• _WHAT THE EXERCISE ASKS_
Scan the lines below and report each one containing "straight" by copying it.

:: PROVIDED ENTRIES

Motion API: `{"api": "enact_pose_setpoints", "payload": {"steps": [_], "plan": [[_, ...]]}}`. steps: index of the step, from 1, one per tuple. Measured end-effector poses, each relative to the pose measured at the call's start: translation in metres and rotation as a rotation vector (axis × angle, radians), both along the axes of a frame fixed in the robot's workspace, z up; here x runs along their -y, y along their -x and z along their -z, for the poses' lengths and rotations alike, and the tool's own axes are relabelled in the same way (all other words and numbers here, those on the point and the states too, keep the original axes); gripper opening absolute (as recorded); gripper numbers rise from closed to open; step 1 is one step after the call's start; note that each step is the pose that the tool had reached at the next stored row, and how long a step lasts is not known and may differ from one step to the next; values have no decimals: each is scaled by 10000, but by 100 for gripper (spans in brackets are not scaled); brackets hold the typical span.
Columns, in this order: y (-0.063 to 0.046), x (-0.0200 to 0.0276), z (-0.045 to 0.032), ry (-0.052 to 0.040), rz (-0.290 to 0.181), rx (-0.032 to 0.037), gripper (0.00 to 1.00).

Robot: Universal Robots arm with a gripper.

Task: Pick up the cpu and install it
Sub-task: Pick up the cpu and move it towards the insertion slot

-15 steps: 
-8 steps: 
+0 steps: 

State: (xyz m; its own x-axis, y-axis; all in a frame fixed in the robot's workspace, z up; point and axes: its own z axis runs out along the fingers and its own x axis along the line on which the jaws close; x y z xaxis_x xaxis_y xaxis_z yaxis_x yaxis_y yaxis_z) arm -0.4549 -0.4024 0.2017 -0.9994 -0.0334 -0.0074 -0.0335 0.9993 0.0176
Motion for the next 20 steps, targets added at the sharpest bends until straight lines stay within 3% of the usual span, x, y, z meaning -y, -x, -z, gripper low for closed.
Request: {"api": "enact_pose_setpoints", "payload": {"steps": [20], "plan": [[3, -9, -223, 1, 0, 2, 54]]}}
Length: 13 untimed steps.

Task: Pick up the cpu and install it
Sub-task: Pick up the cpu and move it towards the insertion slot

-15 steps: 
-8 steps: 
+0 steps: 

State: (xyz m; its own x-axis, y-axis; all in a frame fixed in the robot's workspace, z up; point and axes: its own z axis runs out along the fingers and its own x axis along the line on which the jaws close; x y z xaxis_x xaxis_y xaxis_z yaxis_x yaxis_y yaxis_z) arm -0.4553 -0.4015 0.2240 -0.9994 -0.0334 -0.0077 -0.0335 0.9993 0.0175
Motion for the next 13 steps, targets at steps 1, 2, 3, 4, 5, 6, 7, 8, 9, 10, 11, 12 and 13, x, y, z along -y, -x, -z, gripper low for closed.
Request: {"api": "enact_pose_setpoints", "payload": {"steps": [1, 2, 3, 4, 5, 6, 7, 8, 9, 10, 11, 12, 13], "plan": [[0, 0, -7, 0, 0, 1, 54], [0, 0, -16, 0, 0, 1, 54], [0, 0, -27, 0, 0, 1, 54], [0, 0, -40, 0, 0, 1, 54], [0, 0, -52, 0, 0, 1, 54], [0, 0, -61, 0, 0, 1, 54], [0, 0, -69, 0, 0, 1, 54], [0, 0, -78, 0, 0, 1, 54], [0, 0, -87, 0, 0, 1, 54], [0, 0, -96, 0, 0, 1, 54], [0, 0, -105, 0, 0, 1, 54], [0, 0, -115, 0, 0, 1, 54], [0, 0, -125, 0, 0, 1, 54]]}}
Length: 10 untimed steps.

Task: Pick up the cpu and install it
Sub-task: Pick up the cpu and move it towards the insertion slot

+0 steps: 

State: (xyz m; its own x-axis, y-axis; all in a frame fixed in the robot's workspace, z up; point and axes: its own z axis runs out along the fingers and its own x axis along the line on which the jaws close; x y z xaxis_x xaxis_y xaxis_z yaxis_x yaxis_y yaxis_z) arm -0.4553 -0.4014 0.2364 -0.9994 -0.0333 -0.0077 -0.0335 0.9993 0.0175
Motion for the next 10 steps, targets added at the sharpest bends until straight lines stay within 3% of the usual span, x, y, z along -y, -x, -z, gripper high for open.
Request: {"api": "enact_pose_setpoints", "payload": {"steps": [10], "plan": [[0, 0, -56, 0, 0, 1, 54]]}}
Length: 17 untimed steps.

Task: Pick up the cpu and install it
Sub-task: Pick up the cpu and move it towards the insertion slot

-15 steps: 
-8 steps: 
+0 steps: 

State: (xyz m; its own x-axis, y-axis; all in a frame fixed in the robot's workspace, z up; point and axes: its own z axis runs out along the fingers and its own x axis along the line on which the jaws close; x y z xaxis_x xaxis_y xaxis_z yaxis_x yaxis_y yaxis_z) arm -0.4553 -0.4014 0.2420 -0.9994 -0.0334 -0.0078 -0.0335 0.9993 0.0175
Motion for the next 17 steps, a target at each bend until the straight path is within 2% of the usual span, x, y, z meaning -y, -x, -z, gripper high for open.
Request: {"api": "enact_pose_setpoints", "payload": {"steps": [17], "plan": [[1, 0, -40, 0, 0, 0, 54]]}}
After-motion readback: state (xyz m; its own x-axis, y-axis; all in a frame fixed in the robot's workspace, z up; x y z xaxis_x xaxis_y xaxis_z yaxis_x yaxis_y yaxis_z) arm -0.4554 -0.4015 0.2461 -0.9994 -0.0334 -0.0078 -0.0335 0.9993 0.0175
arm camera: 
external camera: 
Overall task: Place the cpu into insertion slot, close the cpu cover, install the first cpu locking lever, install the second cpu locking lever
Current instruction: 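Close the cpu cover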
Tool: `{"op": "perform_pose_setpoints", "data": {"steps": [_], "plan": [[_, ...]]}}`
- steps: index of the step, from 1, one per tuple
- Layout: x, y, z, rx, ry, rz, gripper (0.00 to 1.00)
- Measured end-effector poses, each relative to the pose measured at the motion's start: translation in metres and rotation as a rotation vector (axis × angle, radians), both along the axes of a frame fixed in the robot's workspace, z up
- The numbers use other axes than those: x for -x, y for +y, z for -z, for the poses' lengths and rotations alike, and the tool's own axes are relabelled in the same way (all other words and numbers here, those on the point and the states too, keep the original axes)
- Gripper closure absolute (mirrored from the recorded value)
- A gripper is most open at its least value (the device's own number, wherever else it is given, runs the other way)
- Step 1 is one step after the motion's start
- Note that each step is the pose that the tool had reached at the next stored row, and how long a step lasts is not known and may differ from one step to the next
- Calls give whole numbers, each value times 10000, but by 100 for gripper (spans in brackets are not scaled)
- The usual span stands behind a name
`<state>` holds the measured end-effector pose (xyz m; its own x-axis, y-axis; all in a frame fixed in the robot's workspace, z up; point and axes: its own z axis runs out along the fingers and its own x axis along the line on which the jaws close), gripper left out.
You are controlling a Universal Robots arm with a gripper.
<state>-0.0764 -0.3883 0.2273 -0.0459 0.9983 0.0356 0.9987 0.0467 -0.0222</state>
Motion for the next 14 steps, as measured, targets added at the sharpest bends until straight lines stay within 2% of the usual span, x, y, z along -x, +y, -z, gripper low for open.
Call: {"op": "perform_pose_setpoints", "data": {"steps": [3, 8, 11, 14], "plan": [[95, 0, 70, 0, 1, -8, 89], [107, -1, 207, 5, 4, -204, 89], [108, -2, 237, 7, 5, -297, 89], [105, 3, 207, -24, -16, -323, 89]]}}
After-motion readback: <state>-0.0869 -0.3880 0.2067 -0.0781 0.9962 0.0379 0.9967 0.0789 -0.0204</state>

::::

• _RESPONSE_
Motion for the next 20 steps, targets added at the sharpest bends until straight lines stay within 3% of the usual span, x, y, z meaning -y, -x, -z, gripper low for closed.
Motion for the next 10 steps, targets added at the sharpest bends until straight lines stay within 3% of the usual span, x, y, z along -y, -x, -z, gripper high for open.
Motion for the next 17 steps, a target at each bend until the straight path is within 2% of the usual span, x, y, z meaning -y, -x, -z, gripper high for open.
Motion for the next 14 steps, as measured, targets added at the sharpest bends until straight lines stay within 2% of the usual span, x, y, z along -x, +y, -z, gripper low for open.

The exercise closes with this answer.